Problem >>
Could you print, exactly and without pictures, only the lines from the one with "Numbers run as" through the end of the records below?
##### Material supplied
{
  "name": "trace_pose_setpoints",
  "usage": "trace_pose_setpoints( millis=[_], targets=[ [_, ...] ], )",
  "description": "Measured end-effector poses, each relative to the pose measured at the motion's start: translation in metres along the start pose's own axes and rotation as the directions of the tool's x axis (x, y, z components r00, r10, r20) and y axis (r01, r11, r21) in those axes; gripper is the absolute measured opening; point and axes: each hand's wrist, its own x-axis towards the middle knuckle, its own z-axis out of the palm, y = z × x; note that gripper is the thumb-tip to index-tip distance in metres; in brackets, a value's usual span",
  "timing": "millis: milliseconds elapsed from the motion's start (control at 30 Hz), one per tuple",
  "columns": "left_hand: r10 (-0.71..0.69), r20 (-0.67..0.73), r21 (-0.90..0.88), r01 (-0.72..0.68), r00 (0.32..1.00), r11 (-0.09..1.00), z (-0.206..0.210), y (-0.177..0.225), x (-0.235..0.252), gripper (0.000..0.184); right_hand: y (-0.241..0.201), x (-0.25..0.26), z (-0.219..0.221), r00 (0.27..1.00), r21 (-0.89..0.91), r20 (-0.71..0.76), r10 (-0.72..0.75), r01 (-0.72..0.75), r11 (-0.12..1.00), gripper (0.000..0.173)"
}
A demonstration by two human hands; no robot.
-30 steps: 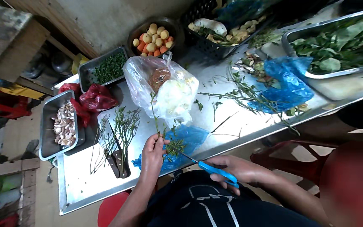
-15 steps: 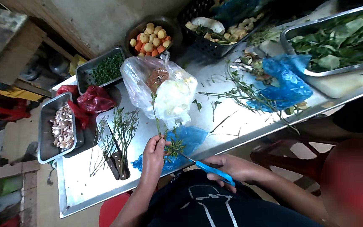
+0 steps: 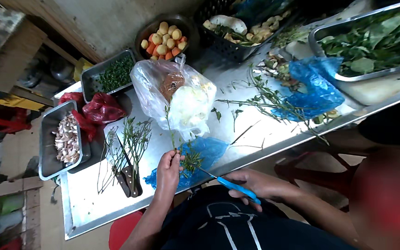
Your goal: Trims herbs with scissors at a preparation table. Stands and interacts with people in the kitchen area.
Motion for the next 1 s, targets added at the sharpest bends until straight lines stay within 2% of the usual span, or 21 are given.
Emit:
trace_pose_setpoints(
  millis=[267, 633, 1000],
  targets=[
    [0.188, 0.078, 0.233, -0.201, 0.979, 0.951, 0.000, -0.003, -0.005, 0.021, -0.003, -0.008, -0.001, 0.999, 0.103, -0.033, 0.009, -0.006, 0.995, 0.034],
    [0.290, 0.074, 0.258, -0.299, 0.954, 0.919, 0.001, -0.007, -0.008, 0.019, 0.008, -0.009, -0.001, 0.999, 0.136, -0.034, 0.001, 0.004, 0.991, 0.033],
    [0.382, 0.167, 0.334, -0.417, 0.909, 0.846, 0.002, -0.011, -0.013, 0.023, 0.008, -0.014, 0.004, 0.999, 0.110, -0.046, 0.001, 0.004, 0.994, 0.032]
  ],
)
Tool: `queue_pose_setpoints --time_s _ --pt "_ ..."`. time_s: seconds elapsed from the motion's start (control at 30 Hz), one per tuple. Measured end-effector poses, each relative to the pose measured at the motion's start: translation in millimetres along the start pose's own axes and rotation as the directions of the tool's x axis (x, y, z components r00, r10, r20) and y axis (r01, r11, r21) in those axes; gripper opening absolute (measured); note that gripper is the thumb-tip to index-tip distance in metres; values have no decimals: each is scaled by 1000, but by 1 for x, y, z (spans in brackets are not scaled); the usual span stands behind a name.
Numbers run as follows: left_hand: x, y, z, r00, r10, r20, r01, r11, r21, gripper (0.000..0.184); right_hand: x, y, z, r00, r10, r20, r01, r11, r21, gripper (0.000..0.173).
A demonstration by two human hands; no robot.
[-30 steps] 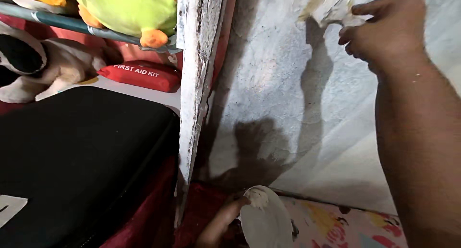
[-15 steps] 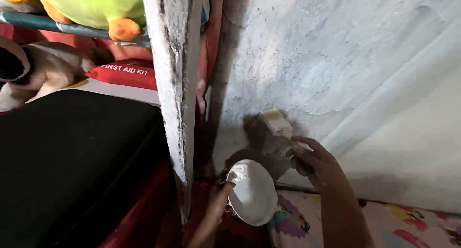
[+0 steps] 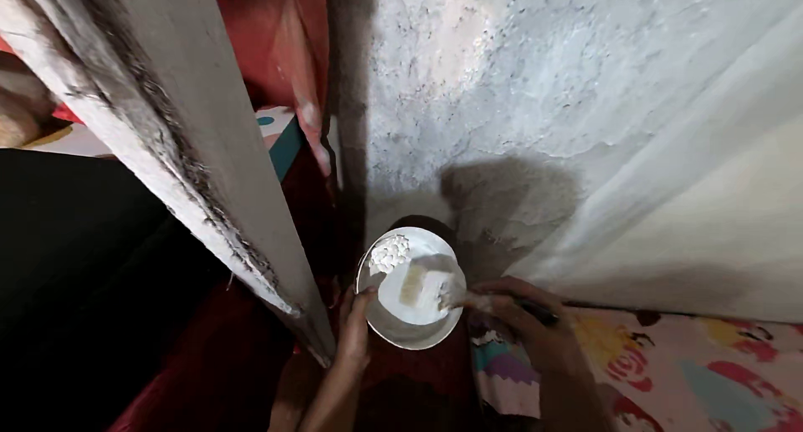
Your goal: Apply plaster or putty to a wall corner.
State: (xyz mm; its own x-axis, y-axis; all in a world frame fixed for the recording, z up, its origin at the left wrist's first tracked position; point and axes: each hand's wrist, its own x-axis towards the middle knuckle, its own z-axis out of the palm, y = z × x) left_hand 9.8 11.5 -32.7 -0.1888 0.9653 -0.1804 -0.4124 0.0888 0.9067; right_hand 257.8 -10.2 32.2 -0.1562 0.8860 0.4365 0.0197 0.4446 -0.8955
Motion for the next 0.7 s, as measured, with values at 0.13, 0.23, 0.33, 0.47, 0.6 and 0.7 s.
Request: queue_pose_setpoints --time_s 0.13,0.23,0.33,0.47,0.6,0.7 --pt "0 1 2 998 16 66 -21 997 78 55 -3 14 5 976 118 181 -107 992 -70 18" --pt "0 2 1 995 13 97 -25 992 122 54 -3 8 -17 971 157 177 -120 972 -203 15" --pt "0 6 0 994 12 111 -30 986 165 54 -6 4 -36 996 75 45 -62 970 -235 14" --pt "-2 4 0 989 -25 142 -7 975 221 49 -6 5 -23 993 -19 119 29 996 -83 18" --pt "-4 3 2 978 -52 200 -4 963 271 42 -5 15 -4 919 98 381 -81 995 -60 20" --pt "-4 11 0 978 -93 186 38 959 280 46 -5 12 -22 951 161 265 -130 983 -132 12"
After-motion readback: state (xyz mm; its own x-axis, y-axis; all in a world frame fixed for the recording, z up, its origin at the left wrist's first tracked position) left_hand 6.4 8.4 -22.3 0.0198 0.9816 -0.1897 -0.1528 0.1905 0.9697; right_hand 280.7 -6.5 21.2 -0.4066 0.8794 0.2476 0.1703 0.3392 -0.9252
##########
Answer to this task >>
Numbers run as follows: left_hand: x, y, z, r00, r10, r20, r01, r11, r21, gripper (0.000..0.184); right_hand: x, y, z, r00, r10, r20, r01, r11, r21, gripper (0.000..0.173).
A demonstration by two human hands; no robot.
[-30 steps] 
[-15 steps] 
[+0 steps] 
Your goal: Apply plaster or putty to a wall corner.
State: (xyz mm; its own x-axis, y-axis; all in a world frame fixed for the recording, z up, its origin at the left wrist's first tracked position; point and axes: each hand's wrist, its own x-axis towards the middle knuckle, its own z-axis out of the palm, y = z × x) left_hand 9.8 11.5 -32.7 -0.1888 0.9653 -0.1804 -0.4124 0.0888 0.9067; right_hand 257.8 -10.2 32.2 -0.1562 0.8860 0.4365 0.0197 0.4446 -0.8955
Motion for the next 0.7 s, as measured, with values at 0.13, 0.23, 0.33, 0.47, 0.6 and 0.7 s.
Request: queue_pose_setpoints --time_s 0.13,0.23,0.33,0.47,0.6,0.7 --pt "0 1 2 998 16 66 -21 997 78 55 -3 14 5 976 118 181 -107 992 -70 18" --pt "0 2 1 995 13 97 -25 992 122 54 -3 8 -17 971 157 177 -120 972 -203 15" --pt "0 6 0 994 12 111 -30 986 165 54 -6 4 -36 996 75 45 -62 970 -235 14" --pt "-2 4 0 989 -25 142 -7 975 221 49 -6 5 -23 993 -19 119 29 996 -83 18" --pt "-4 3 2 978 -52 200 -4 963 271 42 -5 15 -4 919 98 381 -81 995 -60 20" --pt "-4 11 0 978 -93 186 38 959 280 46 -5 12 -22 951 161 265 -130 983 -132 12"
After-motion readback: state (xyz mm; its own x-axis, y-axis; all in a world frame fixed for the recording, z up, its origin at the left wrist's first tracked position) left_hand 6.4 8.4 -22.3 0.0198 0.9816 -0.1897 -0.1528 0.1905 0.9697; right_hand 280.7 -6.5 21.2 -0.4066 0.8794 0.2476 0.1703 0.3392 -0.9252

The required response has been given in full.